Start at the first record below and retype through the last, exactly.

(Records excerpted from a collection)
* * *
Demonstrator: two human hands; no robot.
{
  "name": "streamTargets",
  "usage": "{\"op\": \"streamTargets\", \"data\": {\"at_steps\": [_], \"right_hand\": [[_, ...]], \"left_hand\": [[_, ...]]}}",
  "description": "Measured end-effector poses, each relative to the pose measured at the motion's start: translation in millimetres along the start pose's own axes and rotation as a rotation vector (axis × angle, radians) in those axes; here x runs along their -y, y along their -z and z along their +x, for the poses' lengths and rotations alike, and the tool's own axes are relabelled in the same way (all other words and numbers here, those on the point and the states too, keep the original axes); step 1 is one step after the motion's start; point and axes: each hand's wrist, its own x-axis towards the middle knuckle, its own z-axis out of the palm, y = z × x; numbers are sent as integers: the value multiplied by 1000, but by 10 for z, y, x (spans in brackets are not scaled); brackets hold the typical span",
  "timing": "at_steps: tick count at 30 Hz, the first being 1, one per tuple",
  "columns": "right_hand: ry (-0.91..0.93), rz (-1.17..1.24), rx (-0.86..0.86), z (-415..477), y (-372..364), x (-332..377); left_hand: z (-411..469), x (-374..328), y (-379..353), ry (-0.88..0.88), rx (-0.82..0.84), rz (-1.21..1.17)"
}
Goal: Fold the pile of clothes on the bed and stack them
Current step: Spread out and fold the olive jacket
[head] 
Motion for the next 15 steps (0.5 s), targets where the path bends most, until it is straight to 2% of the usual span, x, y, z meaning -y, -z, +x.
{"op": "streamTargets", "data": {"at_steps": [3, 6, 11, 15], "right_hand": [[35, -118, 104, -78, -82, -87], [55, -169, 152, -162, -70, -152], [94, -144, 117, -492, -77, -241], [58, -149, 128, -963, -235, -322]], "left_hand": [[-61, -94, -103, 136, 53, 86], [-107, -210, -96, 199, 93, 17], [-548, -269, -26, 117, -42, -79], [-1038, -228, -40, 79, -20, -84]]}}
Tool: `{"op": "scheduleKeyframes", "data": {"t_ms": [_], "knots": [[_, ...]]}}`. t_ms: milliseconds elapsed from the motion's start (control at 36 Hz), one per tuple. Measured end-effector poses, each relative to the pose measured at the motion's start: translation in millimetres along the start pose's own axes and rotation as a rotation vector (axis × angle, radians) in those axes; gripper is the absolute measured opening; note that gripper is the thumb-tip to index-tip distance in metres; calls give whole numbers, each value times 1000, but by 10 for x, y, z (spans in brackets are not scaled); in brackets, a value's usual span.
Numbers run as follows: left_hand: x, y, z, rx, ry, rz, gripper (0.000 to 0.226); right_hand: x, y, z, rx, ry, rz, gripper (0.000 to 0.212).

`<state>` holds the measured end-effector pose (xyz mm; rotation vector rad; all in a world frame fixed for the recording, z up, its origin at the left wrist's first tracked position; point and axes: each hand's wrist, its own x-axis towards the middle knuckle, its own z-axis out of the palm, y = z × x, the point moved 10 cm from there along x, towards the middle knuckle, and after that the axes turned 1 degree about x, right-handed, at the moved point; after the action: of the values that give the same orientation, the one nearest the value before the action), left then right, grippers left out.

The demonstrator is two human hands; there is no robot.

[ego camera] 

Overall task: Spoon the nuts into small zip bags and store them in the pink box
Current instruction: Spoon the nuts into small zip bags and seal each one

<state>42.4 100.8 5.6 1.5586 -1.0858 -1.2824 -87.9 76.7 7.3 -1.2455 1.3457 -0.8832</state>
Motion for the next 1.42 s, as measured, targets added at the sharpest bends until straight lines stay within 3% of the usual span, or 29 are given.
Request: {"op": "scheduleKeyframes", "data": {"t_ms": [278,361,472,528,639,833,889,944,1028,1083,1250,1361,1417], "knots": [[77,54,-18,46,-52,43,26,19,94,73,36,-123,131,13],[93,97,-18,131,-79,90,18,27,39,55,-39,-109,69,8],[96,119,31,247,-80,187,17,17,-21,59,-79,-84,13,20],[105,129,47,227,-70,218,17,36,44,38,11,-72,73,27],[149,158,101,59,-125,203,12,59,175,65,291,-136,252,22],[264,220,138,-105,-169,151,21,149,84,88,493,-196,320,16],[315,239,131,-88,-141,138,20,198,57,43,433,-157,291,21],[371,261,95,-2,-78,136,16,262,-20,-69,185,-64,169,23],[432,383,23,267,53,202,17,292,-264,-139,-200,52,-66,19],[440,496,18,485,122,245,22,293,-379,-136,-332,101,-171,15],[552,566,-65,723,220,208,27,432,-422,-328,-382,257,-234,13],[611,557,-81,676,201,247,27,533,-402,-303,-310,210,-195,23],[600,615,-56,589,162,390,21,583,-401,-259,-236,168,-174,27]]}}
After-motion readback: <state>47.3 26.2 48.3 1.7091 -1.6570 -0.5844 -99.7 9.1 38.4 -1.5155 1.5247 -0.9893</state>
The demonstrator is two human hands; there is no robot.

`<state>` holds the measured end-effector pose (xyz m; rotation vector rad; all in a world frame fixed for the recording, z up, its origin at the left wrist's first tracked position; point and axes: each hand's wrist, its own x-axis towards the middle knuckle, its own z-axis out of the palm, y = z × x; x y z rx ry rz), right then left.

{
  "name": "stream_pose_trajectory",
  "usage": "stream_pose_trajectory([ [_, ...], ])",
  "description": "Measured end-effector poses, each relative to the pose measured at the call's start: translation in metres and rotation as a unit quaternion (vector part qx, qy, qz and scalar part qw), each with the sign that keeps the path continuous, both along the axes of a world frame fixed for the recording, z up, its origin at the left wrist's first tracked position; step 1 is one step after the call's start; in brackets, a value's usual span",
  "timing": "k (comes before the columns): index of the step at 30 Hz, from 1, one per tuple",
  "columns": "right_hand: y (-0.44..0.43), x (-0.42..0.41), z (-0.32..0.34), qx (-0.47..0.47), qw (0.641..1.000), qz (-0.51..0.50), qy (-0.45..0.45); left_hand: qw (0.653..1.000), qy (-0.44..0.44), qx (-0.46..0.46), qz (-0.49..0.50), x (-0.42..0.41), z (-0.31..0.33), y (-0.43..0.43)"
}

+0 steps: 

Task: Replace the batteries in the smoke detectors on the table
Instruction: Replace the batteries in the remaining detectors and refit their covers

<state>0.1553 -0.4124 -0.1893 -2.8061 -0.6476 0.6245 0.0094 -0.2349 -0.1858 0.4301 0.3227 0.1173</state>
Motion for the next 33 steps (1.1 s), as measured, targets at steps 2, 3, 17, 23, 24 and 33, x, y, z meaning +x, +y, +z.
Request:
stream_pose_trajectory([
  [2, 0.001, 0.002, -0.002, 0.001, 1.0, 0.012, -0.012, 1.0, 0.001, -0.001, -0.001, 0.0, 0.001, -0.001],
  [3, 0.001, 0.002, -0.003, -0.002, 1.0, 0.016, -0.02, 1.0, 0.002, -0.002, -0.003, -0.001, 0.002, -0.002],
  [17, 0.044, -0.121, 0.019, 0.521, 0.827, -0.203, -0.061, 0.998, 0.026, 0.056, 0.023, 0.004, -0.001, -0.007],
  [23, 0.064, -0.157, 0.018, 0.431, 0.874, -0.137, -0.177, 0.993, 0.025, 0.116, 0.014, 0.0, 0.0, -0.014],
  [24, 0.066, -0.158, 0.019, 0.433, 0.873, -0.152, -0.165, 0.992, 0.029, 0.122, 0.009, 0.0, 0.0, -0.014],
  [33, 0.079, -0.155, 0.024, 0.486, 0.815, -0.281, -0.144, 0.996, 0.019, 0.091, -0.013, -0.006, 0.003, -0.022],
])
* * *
**REPLY TO THE EXERCISE**:
Demonstrator: two human hands; no robot.
{
  "name": "streamTargets",
  "usage": "{\"op\": \"streamTargets\", \"data\": {\"at_steps\": [_], \"right_hand\": [[_, ...]], \"left_hand\": [[_, ...]]}}",
  "description": "Measured end-effector poses, each relative to the pose measured at the motion's start: translation in millimetres along the start pose's own axes and rotation as a rotation vector (axis × angle, radians) in those axes; here x runs along their -y, y along their -z and z along their +x, for the poses' lengths and rotations alike, and the tool's own axes are relabelled in the same way (all other words and numbers here, those on the point and the states too, keep the original axes); step 1 is one step after the motion's start; point and axes: each hand's wrist, its own x-axis towards the middle knuckle, its own z-axis out of the palm, y = z × x; numbers are sent as integers: the value multiplied by 1000, but by 10 for z, y, x (spans in brackets are not scaled); brackets hold the typical span",
  "timing": "at_steps: tick count at 30 Hz, the first being 1, one per tuple",
  "columns": "right_hand: ry (-0.91..0.93), rz (-1.17..1.24), rx (-0.86..0.86), z (-415..477), y (-372..364), x (-332..377); left_hand: z (-411..469), x (-374..328), y (-379..353), ry (-0.88..0.88), rx (-0.82..0.84), rz (-1.21..1.17)"
}
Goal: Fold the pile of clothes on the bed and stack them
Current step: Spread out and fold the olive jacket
[head] 
Motion for the next 15 steps (0.5 s), targets where the path bends most, until it is straight to 2% of the usual span, x, y, z meaning -y, -z, +x.
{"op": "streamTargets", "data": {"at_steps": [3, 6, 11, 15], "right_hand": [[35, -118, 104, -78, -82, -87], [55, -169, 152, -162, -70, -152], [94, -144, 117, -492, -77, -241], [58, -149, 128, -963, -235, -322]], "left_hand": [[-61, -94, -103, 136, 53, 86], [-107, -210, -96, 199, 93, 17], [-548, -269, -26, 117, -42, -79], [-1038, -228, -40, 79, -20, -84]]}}
Tool: `{"op": "scheduleKeyframes", "data": {"t_ms": [_], "knots": [[_, ...]]}}`. t_ms: milliseconds elapsed from the motion's start (control at 36 Hz), one per tuple. Measured end-effector poses, each relative to the pose measured at the motion's start: translation in millimetres along the start pose's own axes and rotation as a rotation vector (axis × angle, radians) in those axes; gripper is the absolute measured opening; note that gripper is the thumb-tip to index-tip distance in metres; calls give whole numbers, each value times 1000, but by 10 for x, y, z (spans in brackets are not scaled); in brackets, a value's usual span.
Numbers run as follows: left_hand: x, y, z, rx, ry, rz, gripper (0.000 to 0.226); right_hand: x, y, z, rx, ry, rz, gripper (0.000 to 0.212).

`<state>` holds the measured end-effector pose (xyz mm; rotation vector rad; all in a world frame fixed for the recording, z up, its origin at the left wrist's first tracked position; point and axes: each hand's wrist, its own x-axis towards the middle knuckle, its own z-axis out of the palm, y = z × x, the point moved 10 cm from there along x, towards the middle knuckle, and after that the axes turned 1 degree about x, right-handed, at the moved point; after the action: of the values that give the same orientation, the one nearest the value before the action), left then right, grippers left out.

The demonstrator is two human hands; there is no robot.

[ego camera] 

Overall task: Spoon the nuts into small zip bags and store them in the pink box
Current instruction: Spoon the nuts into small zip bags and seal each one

<state>42.4 100.8 5.6 1.5586 -1.0858 -1.2824 -87.9 76.7 7.3 -1.2455 1.3457 -0.8832</state>
Motion for the next 1.42 s, as measured, targets added at the sharpest bends until straight lines stay within 3% of the usual span, or 29 are given.
Request: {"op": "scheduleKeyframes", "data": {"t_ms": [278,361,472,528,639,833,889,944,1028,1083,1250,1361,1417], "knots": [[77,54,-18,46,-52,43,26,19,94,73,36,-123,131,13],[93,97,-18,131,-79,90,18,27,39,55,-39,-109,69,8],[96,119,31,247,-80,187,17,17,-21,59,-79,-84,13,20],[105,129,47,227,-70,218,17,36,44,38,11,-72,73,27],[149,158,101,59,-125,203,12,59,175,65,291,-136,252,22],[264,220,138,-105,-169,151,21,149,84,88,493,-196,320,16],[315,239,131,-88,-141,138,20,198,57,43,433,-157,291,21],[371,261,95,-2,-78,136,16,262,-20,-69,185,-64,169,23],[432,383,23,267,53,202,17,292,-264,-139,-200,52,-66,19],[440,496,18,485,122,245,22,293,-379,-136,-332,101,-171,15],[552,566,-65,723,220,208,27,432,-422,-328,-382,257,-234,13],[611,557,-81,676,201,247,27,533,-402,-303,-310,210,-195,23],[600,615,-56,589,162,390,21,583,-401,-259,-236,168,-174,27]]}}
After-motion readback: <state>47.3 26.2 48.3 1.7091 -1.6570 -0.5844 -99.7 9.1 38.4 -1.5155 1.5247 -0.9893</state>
The demonstrator is two human hands; there is no robot.

`<state>` holds the measured end-effector pose (xyz m; rotation vector rad; all in a world frame fixed for the recording, z up, its origin at the left wrist's first tracked position; point and axes: each hand's wrist, its own x-axis towards the middle knuckle, its own z-axis out of the palm, y = z × x; x y z rx ry rz), right then left.

{
  "name": "stream_pose_trajectory",
  "usage": "stream_pose_trajectory([ [_, ...], ])",
  "description": "Measured end-effector poses, each relative to the pose measured at the call's start: translation in metres and rotation as a unit quaternion (vector part qx, qy, qz and scalar part qw), each with the sign that keeps the path continuous, both along the axes of a world frame fixed for the recording, z up, its origin at the left wrist's first tracked position; step 1 is one step after the call's start; in brackets, a value's usual span",
  "timing": "k (comes before the columns): index of the step at 30 Hz, from 1, one per tuple",
  "columns": "right_hand: y (-0.44..0.43), x (-0.42..0.41), z (-0.32..0.34), qx (-0.47..0.47), qw (0.641..1.000), qz (-0.51..0.50), qy (-0.45..0.45); left_hand: qw (0.653..1.000), qy (-0.44..0.44), qx (-0.46..0.46), qz (-0.49..0.50), x (-0.42..0.41), z (-0.31..0.33), y (-0.43..0.43)"
}

+0 steps: 

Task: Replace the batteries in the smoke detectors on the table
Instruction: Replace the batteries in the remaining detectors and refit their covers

<state>0.1553 -0.4124 -0.1893 -2.8061 -0.6476 0.6245 0.0094 -0.2349 -0.1858 0.4301 0.3227 0.1173</state>
Motion for the next 33 steps (1.1 s), as measured, targets at steps 2, 3, 17, 23, 24 and 33, x, y, z meaning +x, +y, +z.
Request:
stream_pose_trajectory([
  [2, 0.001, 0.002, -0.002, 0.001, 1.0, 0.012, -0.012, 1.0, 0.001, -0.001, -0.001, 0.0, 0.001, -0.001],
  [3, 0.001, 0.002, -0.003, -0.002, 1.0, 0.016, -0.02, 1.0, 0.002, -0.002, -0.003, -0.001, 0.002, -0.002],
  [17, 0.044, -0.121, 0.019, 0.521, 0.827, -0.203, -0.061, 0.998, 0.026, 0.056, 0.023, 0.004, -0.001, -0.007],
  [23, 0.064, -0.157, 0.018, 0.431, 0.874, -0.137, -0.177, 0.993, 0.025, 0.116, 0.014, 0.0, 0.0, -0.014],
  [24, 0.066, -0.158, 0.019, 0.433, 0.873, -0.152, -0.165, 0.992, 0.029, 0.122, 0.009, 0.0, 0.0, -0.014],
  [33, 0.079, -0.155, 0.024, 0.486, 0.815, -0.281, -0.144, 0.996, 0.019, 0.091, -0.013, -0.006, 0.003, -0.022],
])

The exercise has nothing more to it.